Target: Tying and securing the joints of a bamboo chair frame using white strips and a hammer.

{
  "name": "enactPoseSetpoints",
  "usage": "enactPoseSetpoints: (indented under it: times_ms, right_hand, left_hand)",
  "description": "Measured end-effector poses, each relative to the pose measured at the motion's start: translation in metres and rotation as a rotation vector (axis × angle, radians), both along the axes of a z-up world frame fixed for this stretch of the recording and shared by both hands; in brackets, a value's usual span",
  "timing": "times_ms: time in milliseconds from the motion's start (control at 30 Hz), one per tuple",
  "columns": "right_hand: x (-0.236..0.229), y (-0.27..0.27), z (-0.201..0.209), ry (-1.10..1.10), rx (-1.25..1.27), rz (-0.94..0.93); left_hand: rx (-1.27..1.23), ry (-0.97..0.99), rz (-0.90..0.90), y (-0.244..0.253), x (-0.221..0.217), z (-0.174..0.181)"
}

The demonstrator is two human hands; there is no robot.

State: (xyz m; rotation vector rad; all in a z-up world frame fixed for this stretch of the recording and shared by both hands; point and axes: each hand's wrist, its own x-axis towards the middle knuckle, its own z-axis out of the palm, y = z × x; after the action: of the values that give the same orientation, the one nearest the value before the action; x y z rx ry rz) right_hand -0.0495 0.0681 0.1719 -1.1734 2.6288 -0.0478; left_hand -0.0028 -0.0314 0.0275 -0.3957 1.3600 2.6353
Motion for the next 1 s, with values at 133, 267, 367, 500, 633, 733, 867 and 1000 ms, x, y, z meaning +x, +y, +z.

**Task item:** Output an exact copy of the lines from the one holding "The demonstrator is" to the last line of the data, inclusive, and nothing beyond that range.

**Result of the exercise:**
The demonstrator is two human hands; there is no robot.

State: (xyz m; rotation vector rad; all in a z-up world frame fixed for this stretch of the recording and shared by both hands; point and axes: each hand's wrist, its own x-axis towards the middle knuckle, its own z-axis out of the palm, y = z × x; after the action: of the values that give the same orientation, the one nearest the value before the action; x y z rx ry rz) right_hand -0.0495 0.0681 0.1719 -1.1734 2.6288 -0.0478; left_hand -0.0028 -0.0314 0.0275 -0.3957 1.3600 2.6353
Motion for the next 1 s, with values at 133, 267, 367, 500, 633, 733, 867 and 1000 ms, x, y, z meaning +x, +y, +z.

The output above is complete.